> Data extract
===

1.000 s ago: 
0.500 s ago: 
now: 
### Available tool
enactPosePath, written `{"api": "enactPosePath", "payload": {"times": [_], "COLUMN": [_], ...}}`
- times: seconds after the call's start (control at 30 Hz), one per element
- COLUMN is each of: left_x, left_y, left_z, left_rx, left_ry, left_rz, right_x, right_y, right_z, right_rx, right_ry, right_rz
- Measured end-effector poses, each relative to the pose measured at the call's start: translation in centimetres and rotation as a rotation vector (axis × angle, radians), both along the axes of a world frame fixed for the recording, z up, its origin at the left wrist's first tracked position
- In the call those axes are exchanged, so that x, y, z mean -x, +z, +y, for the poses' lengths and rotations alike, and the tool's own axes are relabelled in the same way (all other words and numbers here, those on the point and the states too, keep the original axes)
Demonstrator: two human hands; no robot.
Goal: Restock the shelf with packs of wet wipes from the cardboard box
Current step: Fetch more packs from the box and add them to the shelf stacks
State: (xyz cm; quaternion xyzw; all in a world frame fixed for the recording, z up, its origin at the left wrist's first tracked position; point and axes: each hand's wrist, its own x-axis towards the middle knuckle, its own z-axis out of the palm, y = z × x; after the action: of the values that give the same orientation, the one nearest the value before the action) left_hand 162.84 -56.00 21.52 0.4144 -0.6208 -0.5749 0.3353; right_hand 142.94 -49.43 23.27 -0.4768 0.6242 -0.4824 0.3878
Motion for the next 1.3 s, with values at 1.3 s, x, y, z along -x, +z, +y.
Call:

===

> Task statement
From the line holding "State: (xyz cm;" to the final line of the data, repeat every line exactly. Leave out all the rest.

> Solution to this task
State: (xyz cm; quaternion xyzw; all in a world frame fixed for the recording, z up, its origin at the left wrist's first tracked position; point and axes: each hand's wrist, its own x-axis towards the middle knuckle, its own z-axis out of the palm, y = z × x; after the action: of the values that give the same orientation, the one nearest the value before the action) left_hand 162.84 -56.00 21.52 0.4144 -0.6208 -0.5749 0.3353; right_hand 142.94 -49.43 23.27 -0.4768 0.6242 -0.4824 0.3878
Motion for the next 1.3 s, with values at 1.3 s, x, y, z along -x, +z, +y.
Call:

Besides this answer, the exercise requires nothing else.